#### Dataset section ####

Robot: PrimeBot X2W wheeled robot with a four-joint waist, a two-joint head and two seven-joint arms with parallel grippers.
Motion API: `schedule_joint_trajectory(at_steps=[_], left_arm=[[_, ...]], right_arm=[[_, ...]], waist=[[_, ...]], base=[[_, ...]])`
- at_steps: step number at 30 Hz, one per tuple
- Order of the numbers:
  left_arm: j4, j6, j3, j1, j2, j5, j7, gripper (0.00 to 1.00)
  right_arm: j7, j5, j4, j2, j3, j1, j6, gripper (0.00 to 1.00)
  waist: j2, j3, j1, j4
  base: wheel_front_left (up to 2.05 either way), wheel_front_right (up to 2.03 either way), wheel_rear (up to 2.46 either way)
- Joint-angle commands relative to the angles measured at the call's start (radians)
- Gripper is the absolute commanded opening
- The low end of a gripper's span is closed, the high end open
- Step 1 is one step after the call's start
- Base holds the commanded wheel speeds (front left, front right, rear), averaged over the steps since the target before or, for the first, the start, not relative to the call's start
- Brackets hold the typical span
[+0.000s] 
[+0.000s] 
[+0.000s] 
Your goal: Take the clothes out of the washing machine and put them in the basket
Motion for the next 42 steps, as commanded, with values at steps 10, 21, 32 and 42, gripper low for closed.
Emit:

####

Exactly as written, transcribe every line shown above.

### Your response
Robot: PrimeBot X2W wheeled robot with a four-joint waist, a two-joint head and two seven-joint arms with parallel grippers.
Motion API: `schedule_joint_trajectory(at_steps=[_], left_arm=[[_, ...]], right_arm=[[_, ...]], waist=[[_, ...]], base=[[_, ...]])`
- at_steps: step number at 30 Hz, one per tuple
- Order of the numbers:
  left_arm: j4, j6, j3, j1, j2, j5, j7, gripper (0.00 to 1.00)
  right_arm: j7, j5, j4, j2, j3, j1, j6, gripper (0.00 to 1.00)
  waist: j2, j3, j1, j4
  base: wheel_front_left (up to 2.05 either way), wheel_front_right (up to 2.03 either way), wheel_rear (up to 2.46 either way)
- Joint-angle commands relative to the angles measured at the call's start (radians)
- Gripper is the absolute commanded opening
- The low end of a gripper's span is closed, the high end open
- Step 1 is one step after the call's start
- Base holds the commanded wheel speeds (front left, front right, rear), averaged over the steps since the target before or, for the first, the start, not relative to the call's start
- Brackets hold the typical span
[+0.000s] 
[+0.000s] 
[+0.000s] 
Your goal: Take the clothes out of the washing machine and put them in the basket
Motion for the next 42 steps, as commanded, with values at steps 10, 21, 32 and 42, gripper low for closed.
Emit:

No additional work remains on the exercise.